Wednesday, December 28, 2005

what was i thinking

So I am 24 years old now. More than two years out of college. I remember when I was so excited to go out and fend for myself. Have my own place. Make my own decisions and lead my own life. Why? Why in gods name would anyone ever want that? You wonder why children are always so happy and carefree, it is because they have someone to buy them whatever they want, give them food, make their decisions for them, not to mention pay all the bills. You know why they always have so much energy in the morning? Because they don't have any stresses or worries to keep them up at night. And they get nap time.

What was I thinking moving out of my parent's house? What the fuck was I trying to prove?
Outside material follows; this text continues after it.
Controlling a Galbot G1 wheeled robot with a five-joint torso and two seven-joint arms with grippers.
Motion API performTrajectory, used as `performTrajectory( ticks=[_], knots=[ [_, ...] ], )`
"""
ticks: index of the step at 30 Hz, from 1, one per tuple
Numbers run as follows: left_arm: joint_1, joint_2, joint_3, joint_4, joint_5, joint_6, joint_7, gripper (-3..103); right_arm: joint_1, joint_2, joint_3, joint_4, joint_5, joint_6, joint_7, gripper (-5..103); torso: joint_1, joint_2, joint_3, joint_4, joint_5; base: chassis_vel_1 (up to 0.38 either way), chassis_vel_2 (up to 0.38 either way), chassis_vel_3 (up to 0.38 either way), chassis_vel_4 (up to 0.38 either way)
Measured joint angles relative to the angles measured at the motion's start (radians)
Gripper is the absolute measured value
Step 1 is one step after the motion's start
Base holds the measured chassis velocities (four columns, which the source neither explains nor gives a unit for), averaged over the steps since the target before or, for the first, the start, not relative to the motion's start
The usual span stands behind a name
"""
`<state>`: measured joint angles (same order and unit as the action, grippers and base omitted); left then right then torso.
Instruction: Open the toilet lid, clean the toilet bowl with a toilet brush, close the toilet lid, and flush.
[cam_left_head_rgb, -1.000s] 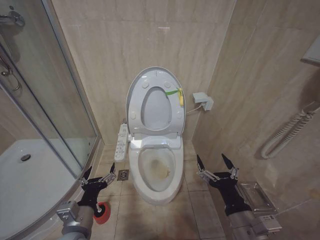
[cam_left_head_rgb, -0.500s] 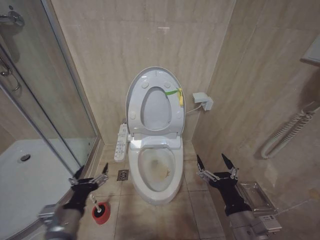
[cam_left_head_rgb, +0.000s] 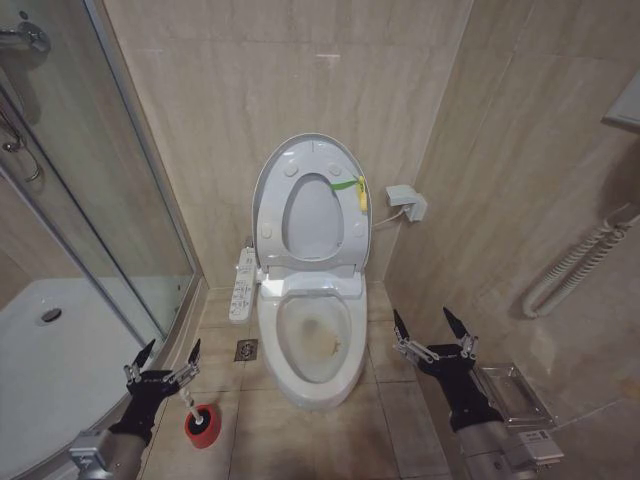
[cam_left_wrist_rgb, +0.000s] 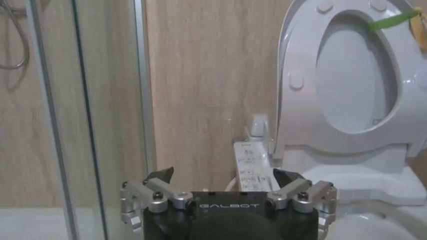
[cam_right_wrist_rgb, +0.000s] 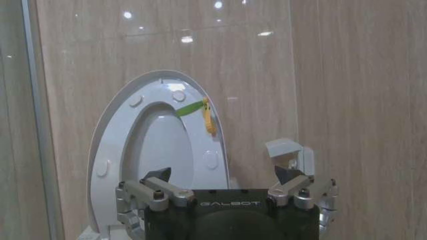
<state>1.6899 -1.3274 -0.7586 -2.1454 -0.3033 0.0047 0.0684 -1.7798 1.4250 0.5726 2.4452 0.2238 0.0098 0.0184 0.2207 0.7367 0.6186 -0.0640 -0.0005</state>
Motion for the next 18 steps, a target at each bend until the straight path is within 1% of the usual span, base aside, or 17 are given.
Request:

That I can take care of myself. Who fucking cares? Sure they cramped my style a little bit and but hey I had it good. Dinner on the table every night no questions asked. Free rent, gas, electric, phone, cable, internet. Top of the line stuff too. My super (dad) lived right upstairs. A washer/dryer in the house. A fridge semi-full of food. I could even make requests as to what I would like to eat for any of the various meals they supplied. These are all things that I either live without today or have to pay for. Every time I go home to visit I ask myself, how could I let all that slip through my fingers?

It isn't even the money, it is simply the peace of mind. The second I pay one bill another one comes in. There is always something to get done and something that needs to be bought or fixed. Right about now I would just like to set up shop on my parents couch. They have cable and it's free – I think they even got a Tivo. They have food and it's free. They have internet and it's free. They have a car that I am sure they would let me borrow. What more could I ask for? Independence? Overrated. And if I actually talk to my parents, they aren't quite as annoying as I remember.

We all know people who live at home. I always thought they were lazy, crazy, stupid, unmotivated, or a host of other unfriendly adjectives. I used to say things like "I can't believe he is still living at home." Or "How can he stand to still be living at home, doesn't he want his own place?" Now they seem to be the only ones who really know what they are doing. "Hey you want an all expenses paid trip through life?" Who would say no to that? Well apparently me, and a lot of you other crazy people out there. Unfortunately it is too late to go back. I think my parents rather enjoy having me gone. I guess I was cramping their style just as much as they were cramping mine.

Oh my. I have a job I don't like, a messy apartment that is hardly worth the money I pay for it, and no course of action as to how to not be doing this anymore. But hey at least I know I can make it on my own...whatever that means.